The whole listing below is to be copied exactly.
:::
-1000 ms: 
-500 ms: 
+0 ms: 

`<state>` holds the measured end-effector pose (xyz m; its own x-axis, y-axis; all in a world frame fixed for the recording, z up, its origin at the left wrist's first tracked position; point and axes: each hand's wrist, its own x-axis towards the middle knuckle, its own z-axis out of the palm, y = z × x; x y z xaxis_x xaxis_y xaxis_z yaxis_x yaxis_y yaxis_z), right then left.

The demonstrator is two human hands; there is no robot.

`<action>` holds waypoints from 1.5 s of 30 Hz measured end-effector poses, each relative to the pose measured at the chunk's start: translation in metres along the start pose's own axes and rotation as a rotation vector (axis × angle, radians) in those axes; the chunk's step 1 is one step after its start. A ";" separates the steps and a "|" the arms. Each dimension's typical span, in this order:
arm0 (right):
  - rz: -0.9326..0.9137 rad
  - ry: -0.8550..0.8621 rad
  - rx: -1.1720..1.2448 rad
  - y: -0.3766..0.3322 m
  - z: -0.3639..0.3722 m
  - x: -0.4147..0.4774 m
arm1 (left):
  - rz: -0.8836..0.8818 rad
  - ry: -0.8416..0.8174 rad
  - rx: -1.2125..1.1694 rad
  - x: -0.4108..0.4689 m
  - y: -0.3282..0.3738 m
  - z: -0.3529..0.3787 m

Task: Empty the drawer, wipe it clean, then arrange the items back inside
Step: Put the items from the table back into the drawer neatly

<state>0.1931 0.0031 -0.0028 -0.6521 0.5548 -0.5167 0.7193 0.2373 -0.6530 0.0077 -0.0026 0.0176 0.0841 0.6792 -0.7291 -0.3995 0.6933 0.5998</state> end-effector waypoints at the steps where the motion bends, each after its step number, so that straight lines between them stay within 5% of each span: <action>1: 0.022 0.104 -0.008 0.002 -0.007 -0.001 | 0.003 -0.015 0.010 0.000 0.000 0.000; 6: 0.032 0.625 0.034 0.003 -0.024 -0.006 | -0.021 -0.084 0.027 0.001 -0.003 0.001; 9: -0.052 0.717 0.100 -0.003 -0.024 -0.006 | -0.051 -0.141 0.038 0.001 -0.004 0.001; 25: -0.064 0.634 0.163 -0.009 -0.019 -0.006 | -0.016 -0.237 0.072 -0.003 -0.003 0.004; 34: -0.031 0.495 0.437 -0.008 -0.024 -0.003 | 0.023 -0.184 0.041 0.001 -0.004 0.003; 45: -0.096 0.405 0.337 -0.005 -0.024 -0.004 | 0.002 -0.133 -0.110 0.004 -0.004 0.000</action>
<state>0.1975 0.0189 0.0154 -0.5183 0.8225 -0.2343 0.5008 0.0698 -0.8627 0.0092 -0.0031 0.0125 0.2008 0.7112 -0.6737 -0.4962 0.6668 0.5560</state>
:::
**Reply:**
-1000 ms: 
-500 ms: 
+0 ms: 

`<state>` holds the measured end-effector pose (xyz m; its own x-axis, y-axis; all in a world frame fixed for the recording, z up, its origin at the left wrist's first tracked position; point and axes: each hand's wrist, its own x-axis towards the middle knuckle, its own z-axis out of the palm, y = z × x; x y z xaxis_x xaxis_y xaxis_z yaxis_x yaxis_y yaxis_z), right then left.

The demonstrator is two human hands; there is no robot.

`<action>` holds waypoints from 1.5 s of 30 Hz measured end-effector poses, each relative to the pose measured at the chunk's start: translation in metres along the start pose's own axes and rotation as a rotation vector (axis × angle, radians) in those axes; the chunk's step 1 is one step after its start. A ";" separates the steps and a "|" the arms. Each dimension's typical span, in this order:
arm0 (right):
  - rz: -0.9326..0.9137 rad
  - ry: -0.8550..0.8621 rad
  - rx: -1.1720..1.2448 rad
  - y: -0.3766..0.3322 m
  - z: -0.3639..0.3722 m
  - x: -0.4147..0.4774 m
arm1 (left):
  - rz: -0.8836..0.8818 rad
  - ry: -0.8416..0.8174 rad
  - rx: -1.2125..1.1694 rad
  - x: -0.4108..0.4689 m
  - y: -0.3282..0.3738 m
  - z: -0.3529..0.3787 m

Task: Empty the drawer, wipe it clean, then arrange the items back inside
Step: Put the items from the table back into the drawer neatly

<state>0.1931 0.0031 -0.0028 -0.6521 0.5548 -0.5167 0.7193 0.2373 -0.6530 0.0077 -0.0026 0.0176 0.0841 0.6792 -0.7291 -0.3995 0.6933 0.5998</state> end-effector waypoints at the steps where the motion bends, each after its step number, so that straight lines between them stay within 5% of each span: <action>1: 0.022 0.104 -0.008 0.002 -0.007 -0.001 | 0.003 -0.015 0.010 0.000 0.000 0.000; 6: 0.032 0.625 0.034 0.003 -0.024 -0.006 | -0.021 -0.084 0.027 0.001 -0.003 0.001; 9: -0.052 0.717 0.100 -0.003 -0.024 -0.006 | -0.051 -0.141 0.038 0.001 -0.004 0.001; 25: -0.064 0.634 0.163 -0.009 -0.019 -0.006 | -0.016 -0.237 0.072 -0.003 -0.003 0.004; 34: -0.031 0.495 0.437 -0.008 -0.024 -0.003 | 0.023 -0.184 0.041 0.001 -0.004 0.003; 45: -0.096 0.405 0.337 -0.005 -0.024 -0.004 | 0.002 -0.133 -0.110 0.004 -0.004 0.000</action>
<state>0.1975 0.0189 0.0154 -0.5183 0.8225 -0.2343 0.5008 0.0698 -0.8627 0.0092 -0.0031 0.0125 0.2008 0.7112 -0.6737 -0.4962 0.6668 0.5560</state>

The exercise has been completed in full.